In opdracht van de Europese Commissie heeft IMARES samen met Duitse en Deense onderzoekers de effectiviteit van de Scholbox als visserijbeheersmaatregel bestudeerd. Vooraf was al duidelijk dat de rol van de Scholbox in de afname van de scholstand niet onomstotelijk bewezen zou kunnen worden. Het grote aantal factoren die de productiviteit van schol bepalen bemoeilijkt dat. Bovendien was de sluiting niet opgezet als een wetenschappelijk experiment waarbij beviste met niet-beviste gebieden vergeleken konden worden.

Minder bescherming
Ligging van de Scholbox.De belangrijkste oorzaken voor het feit dat de Scholbox niet heeft opgeleverd wat was verwacht zijn: een verandering in de verspreiding, een langzamere groei van jonge schol en de afname in de hoeveelheid jonge schol die geboren werd. Ondermaatse schol trekt eerder en verder weg van de kust, de Scholbox uit. Dit vermindert het beschermende effect van de Scholbox: het deel van alle ondermaatse schol dat zich in de Scholbox bevond, nam af van 90% in 1995 tot slechts 25% in 2007. Ook nam de groeisnelheid af, waardoor schol langer ondermaats blijft. Deze factoren samen hebben er toe geleid dat het bestand aan volwassen vis niet toenam en het vangstsucces ook niet hoger werd.

Wat veroorzaakte de verandering in de verspreiding en de afname in de groeisnelheid? Kwam dat door de instelling van de Scholbox? Dat is een vraag waar de onderzoekers een antwoord op wilden vinden.

De verspreiding van schol is waarschijnlijk veranderd door een combinatie van een hogere watertemperatuur en een lagere voedselbeschikbaarheid. Bij hogere temperaturen heeft vis meer voedsel nodig, omdat de stofwisseling dan sneller gaat. Als er onvoldoende voedsel is om aan die hogere voedselbehoefte te voldoen, zal een vis naar koeler water trekken om te kunnen blijven groeien. Sinds 1989 is de watertemperatuur gestegen en in de tweede helft van de jaren negentig is zowel binnen als buiten de Scholbox de hoeveelheid bodemdieren afgenomen. De bestandsopnamen laten zien dat schol in de tweede helft van de jaren negentig gemiddeld in koeler water voorkwam.

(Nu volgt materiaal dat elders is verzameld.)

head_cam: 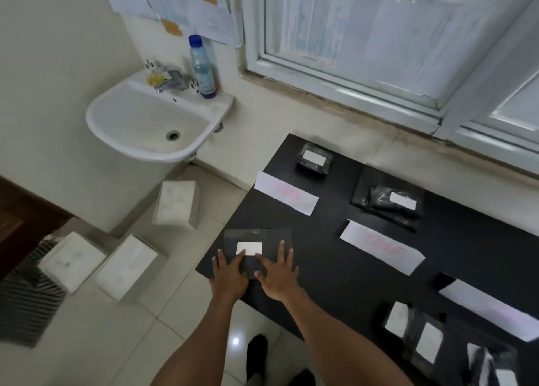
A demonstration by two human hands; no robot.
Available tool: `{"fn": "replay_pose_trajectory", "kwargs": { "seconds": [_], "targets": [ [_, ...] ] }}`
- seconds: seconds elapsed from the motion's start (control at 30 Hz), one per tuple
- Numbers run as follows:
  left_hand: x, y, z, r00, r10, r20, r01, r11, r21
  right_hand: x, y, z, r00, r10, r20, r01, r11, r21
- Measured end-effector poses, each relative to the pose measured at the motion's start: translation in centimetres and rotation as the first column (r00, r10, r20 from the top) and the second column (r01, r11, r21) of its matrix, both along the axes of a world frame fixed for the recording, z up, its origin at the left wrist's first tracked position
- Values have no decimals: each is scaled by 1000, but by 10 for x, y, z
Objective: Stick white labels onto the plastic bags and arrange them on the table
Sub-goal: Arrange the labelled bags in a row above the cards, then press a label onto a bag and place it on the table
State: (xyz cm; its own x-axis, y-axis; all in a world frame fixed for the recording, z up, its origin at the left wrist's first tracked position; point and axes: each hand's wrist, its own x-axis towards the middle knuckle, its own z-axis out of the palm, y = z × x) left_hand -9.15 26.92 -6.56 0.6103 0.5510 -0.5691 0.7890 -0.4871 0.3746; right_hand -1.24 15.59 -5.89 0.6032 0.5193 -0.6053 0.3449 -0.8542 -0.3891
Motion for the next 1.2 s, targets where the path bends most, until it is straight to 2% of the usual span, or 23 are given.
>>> {"fn": "replay_pose_trajectory", "kwargs": {
  "seconds": [0.17,0.37,0.43,0.57,0.67,0.8,0.93,1.07,1.2],
  "targets": [
    [6,9,1,986,112,124,-118,992,37,4,21,-11,984,-164,65,164,986,12],
    [19,28,1,993,61,97,-68,995,69,3,24,-9,939,-316,137,313,949,47],
    [27,32,-1,986,115,120,-119,992,34,5,25,-6,888,-442,128,436,897,72],
    [35,43,-5,885,413,215,-390,910,-142,6,25,-10,722,-691,39,670,712,212],
    [39,44,3,839,469,276,-425,882,-206,4,23,-7,642,-767,-11,738,614,279],
    [48,38,26,871,378,314,-310,918,-246,12,10,11,584,-812,8,756,547,361],
    [72,18,55,886,283,368,-154,927,-341,27,-16,45,624,-761,179,643,629,436],
    [103,-8,95,846,183,501,105,864,-492,42,-58,77,637,-684,356,517,721,461],
    [138,-52,138,824,-45,564,345,831,-437,56,-112,109,545,-690,475,513,724,462]
  ]
}}
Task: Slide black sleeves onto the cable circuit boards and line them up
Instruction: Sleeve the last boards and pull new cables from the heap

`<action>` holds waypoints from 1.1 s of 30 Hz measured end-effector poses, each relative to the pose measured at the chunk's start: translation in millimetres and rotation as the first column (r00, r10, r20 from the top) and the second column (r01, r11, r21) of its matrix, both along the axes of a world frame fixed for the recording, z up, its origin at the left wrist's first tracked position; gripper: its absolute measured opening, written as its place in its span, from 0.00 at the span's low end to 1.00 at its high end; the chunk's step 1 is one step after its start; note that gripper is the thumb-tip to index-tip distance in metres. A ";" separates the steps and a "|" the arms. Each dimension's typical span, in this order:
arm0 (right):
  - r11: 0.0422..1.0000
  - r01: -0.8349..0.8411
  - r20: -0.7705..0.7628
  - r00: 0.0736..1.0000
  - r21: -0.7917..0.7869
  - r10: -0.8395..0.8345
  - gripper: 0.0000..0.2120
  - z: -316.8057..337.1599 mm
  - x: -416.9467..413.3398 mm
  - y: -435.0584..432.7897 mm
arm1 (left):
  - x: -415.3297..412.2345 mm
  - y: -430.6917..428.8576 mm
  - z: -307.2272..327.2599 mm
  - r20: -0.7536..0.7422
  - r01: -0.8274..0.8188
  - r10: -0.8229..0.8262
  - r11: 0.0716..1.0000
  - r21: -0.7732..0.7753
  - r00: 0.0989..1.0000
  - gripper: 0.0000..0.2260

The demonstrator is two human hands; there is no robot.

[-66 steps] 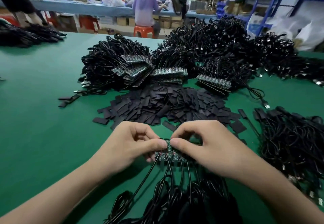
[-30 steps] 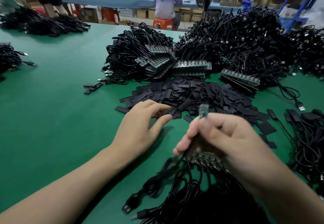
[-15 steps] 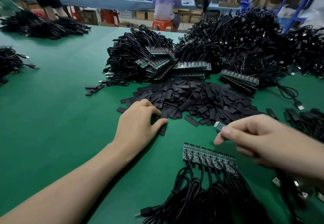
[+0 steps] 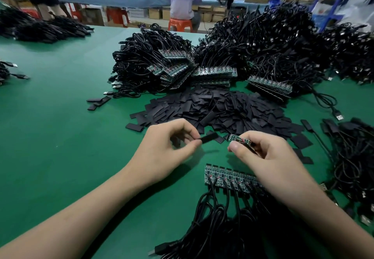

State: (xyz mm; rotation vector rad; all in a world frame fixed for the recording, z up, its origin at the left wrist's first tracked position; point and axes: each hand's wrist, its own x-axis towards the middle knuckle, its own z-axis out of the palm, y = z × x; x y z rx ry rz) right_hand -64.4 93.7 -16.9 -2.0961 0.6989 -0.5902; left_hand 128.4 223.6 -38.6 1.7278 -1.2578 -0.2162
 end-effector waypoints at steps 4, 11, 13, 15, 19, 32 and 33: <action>0.992 -0.071 0.038 0.997 0.106 0.068 0.12 -1.6 0.0 2.7 | -14.8 7.1 3.5 -0.174 0.206 -0.213 0.977 -0.056 0.961 0.08; 0.989 -0.093 0.040 0.995 0.117 0.089 0.11 -8.3 2.0 5.2 | -25.1 5.4 -1.8 0.289 0.133 -0.091 0.983 -0.129 0.953 0.12; 0.985 -0.112 0.052 0.993 0.129 0.106 0.10 -8.3 2.8 7.7 | -26.0 4.9 -1.0 0.366 0.117 -0.042 0.975 -0.187 0.930 0.11; 0.982 -0.123 0.054 0.992 0.141 0.116 0.11 -5.6 2.0 7.8 | -26.3 5.6 0.4 0.381 0.110 -0.020 0.970 -0.216 0.924 0.10; 0.996 -0.069 -0.014 0.997 0.050 0.070 0.16 3.0 -3.2 2.4 | -24.2 8.1 3.8 0.262 0.040 0.019 0.975 -0.219 0.965 0.09; 0.984 -0.172 -0.098 0.980 0.047 0.176 0.15 -0.8 -3.5 5.3 | -24.2 9.9 6.1 0.233 0.069 -0.028 0.983 -0.168 0.972 0.08; 0.983 -0.173 -0.081 0.981 0.069 0.178 0.16 0.3 -3.1 5.0 | -24.2 9.8 6.2 0.254 0.080 -0.036 0.983 -0.167 0.967 0.08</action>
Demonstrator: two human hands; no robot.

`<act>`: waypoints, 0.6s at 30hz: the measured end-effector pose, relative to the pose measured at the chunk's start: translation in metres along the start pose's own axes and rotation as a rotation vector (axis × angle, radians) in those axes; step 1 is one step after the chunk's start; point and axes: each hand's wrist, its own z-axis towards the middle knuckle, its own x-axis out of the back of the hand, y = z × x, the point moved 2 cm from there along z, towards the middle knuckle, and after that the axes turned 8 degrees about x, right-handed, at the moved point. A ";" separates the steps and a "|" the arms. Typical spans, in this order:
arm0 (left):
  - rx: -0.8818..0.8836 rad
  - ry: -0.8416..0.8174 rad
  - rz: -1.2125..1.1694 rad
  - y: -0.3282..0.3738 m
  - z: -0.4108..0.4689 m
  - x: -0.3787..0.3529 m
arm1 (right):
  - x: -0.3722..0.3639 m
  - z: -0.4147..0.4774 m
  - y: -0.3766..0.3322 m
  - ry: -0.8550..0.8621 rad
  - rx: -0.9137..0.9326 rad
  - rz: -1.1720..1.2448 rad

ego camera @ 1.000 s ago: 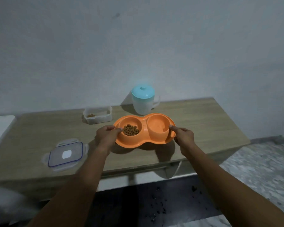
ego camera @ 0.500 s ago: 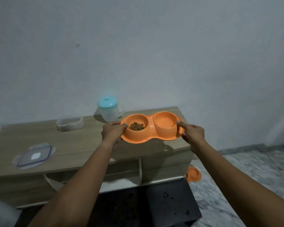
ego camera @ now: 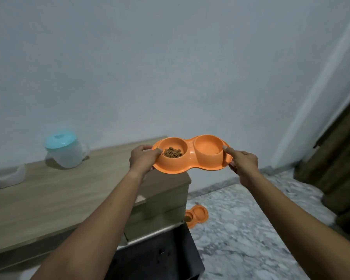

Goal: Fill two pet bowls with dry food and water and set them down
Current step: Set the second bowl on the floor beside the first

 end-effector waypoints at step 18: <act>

Sommige vissers stellen dat de verandering in de verspreiding van jonge schol is veroorzaakt doordat er minder gevist wordt in de Scholbox. Zij redeneren dat minder bodemomwoeling leidt tot minder voedsel voor vissen. Hierdoor zou schol wegvluchten uit de Scholbox naar gebieden waar dankzij de visserij meer voedsel te vinden is. Deze verklaring werd niet ondersteund door de gegevens over bodemdieren (dus: het voedsel): het bleek dat zowel binnen als buiten de Scholbox de hoeveelheid voedsel is afgenomen. Hiermee is niet gezegd dat de hypothese over het verminderde vissen onjuist is. Het kan zijn dat het effect ervan wegvalt in de natuurlijke variaties.

Beslissen
De conclusie van de onderzoekers is dat het meest waarschijnlijk is dat de afname van voedselbeschikbaarheid en toename van de watertemperatuur ertoe hebben geleid dat de Scholbox niet het gewenste effect had. Zij hebben de uitkomsten van hun analyses naar de Europese Commissie gestuurd, die nu moet beslissen wat er met de Scholbox zal gebeuren.